Wild rice and the Michi Saagiig Nishnaabeg

By Sylvia Keesmaat

Like Indigenous people the world over, the Michi Saagiig Nishnaabeg who have lived in the Kawartha Lakes for thousands of years have a culture rooted in a staple food: manoomin, which means “the good seed.”

Although maoomin is called “wild rice” by settlers, it is actually a grain. Manoomin was important for all of the relations that shared the waters: the muskrat and the beaver who used the fibres and ate the shoots; the redwing blackbirds, rails, pigeons, quails, heron, cedar birds, woodpeckers and ducks that ate the grain; the frogs, turtles, fish and insects that lived amongst the rice stalks; the deer, elk and moose that grazed the foliage.

According to Leanne Betasamosake Simpson, a Michi Saagiig Nishnaabeg knowledge keeper from Alderville First Nation, wild rice also held the knowledge and memories of the people. Traditional Indigenous knowledge was necessary throughout the harvest: for offering thanks to the Creator, building a canoe, shaping a paddle, finding an appropriate stick to knock the grain off the stalks, knowing when the rice was ready, building just the right fire for ​roasting the rice, sewing the moccasins for hulling and dancing, making the baskets used for the winnowing, making the birch and cedar bark containers for storage, and knowing how far down to dig and how well to wrap to keep moisture from the rice when it was buried in storage.

The harvest of manoomin was also crucial for creating bonds of kinship and community, for teaching patience, humility, cooperation and respect, and for providing a basis for governance and community organization.

As Betasamosake Simpson points out, this means that the wild rice harvest occurs in a context of love — for the land, for Creator, for all the human and animal relations that are enmeshed in the life of manoomin. Being rooted in such love enables the Michi Saagiig Nishnaabegto know who they are and how they are to live in the world. They are a people who live in the land where plants grow on the water, plants that sustain them and give them life.

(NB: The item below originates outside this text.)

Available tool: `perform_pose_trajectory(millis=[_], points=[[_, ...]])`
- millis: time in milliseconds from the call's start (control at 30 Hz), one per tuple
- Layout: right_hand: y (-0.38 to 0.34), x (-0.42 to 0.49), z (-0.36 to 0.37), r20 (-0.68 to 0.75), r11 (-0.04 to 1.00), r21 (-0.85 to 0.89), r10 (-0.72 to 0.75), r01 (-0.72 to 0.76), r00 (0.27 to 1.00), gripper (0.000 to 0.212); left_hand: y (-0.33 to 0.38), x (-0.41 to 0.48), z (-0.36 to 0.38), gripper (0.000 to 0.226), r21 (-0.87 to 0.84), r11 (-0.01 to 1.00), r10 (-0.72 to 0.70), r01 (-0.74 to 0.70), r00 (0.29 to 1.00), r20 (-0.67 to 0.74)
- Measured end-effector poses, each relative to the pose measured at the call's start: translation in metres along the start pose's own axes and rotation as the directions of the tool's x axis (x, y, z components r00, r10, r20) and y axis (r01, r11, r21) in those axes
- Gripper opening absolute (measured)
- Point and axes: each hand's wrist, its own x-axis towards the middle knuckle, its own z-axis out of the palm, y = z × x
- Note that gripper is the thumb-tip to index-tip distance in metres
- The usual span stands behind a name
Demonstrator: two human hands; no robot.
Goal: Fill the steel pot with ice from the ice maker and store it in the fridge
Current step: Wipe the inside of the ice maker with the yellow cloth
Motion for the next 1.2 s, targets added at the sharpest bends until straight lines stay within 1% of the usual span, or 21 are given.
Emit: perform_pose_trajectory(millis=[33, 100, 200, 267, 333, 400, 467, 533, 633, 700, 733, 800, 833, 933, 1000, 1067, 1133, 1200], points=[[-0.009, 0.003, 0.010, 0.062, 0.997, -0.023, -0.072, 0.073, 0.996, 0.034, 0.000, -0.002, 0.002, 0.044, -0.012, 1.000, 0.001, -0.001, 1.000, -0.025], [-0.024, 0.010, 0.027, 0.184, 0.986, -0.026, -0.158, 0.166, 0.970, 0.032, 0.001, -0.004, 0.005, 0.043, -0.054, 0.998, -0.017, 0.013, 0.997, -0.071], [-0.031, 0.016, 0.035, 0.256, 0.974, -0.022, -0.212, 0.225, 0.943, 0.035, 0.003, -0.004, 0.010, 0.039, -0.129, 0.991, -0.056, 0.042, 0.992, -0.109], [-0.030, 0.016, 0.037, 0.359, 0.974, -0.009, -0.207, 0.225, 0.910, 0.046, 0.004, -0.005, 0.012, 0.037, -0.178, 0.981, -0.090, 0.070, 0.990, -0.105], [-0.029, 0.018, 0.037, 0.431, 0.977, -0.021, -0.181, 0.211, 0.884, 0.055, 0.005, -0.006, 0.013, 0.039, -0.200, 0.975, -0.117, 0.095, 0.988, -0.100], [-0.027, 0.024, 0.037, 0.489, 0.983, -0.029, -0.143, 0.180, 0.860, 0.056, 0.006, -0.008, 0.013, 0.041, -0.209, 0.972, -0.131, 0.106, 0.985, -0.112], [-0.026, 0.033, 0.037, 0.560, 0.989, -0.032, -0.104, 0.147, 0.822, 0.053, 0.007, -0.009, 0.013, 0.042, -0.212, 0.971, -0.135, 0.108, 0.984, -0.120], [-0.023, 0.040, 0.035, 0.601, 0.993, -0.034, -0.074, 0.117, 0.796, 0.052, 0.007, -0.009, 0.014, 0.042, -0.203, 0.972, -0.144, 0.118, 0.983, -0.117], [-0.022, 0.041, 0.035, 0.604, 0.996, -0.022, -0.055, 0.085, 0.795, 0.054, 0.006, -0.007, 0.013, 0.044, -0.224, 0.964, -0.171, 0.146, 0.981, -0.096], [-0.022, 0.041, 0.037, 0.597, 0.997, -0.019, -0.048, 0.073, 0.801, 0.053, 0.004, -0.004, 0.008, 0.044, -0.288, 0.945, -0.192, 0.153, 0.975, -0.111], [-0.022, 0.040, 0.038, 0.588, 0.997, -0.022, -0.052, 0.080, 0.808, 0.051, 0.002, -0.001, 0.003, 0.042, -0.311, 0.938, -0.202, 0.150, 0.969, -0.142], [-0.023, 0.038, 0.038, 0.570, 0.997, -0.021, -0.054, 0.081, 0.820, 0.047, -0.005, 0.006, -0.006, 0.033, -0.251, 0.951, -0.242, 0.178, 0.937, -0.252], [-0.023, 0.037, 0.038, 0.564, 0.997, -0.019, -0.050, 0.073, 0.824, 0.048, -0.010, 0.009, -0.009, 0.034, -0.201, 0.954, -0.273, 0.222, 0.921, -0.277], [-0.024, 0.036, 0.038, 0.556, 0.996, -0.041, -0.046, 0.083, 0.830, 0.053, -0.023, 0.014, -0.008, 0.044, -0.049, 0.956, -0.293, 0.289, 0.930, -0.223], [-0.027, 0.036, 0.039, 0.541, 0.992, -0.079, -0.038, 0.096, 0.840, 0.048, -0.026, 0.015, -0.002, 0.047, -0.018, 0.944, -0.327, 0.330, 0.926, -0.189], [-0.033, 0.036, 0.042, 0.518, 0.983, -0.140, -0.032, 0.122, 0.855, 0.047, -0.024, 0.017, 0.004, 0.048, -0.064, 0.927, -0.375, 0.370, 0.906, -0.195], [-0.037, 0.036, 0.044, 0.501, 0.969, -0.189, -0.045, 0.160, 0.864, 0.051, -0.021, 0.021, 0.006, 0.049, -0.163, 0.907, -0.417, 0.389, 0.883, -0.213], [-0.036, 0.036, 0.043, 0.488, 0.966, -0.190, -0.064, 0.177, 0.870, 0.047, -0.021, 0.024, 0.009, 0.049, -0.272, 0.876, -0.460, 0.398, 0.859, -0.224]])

With the coming of settlers, however, the Michi Saagiig Nishnaabeg were cut off from the traditional ways that they had harvested and hunted their food for generations.The deepening of the lakes when the Trent-Severn canal system was created drowned the majority of the manoomin in the lakes. Soon, the lakes were so polluted from settler sewage, farming chemicals and industry that the manoomin could not grow.

How could the Michi Saagiig Nishnaabeg teach their children the rhythms of the seasons, with no manoomin to harvest? How could they learn to judge the ripeness of the grains, the exact moment when the parching was enough? Why would they learn to make the birch bark baskets and the dancing moccasins?

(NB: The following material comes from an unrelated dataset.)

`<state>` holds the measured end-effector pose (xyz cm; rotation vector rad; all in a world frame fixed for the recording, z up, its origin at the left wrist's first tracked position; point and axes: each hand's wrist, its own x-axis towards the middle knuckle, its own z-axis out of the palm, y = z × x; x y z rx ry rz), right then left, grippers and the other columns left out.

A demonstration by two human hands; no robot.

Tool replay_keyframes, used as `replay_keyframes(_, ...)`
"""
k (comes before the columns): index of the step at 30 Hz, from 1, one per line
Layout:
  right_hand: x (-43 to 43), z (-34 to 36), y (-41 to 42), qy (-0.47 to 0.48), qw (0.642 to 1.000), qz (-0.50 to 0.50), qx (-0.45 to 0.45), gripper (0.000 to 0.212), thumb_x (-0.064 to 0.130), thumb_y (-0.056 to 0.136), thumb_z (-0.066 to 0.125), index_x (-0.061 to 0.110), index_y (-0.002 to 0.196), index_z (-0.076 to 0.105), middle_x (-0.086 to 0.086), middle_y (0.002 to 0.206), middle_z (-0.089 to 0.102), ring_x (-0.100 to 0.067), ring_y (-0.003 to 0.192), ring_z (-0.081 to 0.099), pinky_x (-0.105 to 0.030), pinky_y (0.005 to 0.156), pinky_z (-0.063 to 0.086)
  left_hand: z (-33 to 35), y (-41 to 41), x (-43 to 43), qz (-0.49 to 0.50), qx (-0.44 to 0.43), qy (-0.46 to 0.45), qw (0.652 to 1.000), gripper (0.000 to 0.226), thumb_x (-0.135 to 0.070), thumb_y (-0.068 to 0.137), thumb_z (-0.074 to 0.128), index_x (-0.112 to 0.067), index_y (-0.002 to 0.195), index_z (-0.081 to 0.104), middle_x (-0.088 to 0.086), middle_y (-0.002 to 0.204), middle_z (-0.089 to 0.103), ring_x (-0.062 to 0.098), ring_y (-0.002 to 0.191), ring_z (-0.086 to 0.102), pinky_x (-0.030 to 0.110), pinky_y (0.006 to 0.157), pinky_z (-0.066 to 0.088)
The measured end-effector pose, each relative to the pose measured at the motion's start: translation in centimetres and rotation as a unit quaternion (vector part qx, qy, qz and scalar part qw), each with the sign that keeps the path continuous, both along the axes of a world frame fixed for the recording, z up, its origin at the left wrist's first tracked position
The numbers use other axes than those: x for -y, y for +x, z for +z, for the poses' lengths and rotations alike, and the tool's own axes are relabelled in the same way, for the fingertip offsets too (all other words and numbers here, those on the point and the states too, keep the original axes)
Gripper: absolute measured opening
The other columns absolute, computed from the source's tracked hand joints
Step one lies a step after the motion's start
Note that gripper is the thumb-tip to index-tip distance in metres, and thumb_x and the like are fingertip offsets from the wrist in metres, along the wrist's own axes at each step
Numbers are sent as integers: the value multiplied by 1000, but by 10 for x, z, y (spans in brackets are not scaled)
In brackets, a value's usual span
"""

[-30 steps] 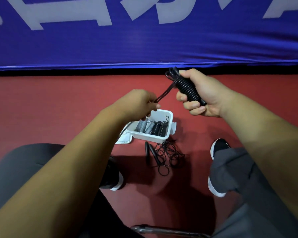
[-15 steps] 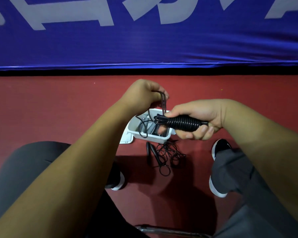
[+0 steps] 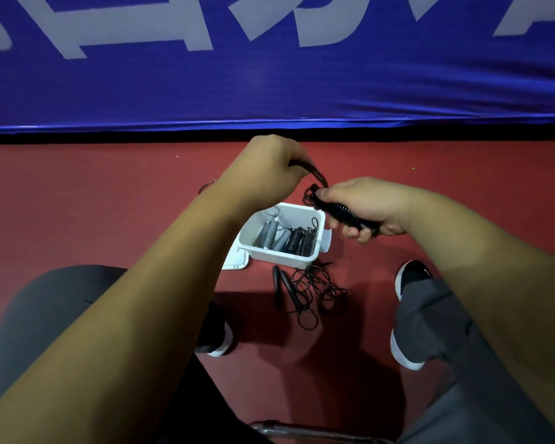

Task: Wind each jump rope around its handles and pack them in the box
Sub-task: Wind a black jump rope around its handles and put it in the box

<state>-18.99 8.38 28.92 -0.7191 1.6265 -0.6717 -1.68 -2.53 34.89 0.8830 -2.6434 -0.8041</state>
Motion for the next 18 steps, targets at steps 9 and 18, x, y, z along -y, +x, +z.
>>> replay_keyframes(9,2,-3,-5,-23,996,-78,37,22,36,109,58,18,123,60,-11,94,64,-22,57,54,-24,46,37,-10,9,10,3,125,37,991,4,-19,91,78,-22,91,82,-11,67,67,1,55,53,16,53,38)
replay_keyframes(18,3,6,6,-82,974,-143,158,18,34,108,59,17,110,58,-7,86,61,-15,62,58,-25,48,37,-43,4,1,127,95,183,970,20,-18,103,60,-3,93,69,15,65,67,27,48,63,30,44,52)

Without manoomin, what would ground their ceremonies? How could they thank the Creator for a gift that had been taken away? About what would they sing? Over what would they dance? The manoomin grounded the Michi Saagiig Nishnaabeg in their place. Without it they were cast adrift. Betasamosake Simpson is clear: without the manoomin, their identity as a people will disappear.

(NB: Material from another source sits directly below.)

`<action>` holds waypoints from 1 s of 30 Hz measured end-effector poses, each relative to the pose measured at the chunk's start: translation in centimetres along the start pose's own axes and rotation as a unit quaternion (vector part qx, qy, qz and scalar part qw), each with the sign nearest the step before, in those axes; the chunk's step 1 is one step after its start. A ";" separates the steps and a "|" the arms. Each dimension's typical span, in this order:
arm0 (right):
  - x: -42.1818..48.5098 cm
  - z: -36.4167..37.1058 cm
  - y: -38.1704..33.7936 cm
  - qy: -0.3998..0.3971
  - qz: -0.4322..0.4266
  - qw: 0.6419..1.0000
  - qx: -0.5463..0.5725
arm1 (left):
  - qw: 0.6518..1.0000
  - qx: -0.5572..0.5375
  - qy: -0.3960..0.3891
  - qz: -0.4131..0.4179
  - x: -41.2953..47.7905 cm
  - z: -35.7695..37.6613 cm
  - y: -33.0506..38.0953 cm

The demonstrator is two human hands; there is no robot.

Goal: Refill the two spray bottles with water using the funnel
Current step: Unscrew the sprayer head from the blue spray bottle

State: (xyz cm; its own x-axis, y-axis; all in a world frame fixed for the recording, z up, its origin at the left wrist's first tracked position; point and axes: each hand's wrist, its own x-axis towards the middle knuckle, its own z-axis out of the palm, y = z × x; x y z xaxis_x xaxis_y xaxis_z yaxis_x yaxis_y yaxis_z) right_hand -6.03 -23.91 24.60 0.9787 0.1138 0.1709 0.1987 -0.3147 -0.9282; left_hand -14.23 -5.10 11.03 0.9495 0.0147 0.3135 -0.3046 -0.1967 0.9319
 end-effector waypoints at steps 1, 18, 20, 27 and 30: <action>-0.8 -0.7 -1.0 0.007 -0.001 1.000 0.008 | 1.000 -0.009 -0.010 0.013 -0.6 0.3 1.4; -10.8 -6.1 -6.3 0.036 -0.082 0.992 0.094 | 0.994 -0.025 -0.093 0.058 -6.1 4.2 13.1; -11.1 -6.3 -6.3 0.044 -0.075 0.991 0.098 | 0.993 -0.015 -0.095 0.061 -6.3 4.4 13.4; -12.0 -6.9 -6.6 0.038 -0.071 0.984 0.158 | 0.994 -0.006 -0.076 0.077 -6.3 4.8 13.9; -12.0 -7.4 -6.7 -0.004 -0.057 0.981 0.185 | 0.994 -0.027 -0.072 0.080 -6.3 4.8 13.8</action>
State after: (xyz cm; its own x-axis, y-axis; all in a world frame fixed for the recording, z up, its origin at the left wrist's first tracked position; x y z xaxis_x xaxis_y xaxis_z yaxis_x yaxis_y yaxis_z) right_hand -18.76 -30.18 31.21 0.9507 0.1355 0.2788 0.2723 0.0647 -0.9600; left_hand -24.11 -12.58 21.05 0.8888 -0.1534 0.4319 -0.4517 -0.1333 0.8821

Unless, of course, the manoomin begins to return and the knowledge holders begin to share their memories of the harvest, the ceremonies, the wisdom of old, the stories of manoomin. This is precisely what has happened, as the manoomin has begun to return to the less polluted lakes.

The return of the manoomin has not been without controversy. Even so, people like Betasamosake Simpson are determined that their children will learn the ways of the manoomin once more, and in so doing continue to be the people whose food grows upon the water.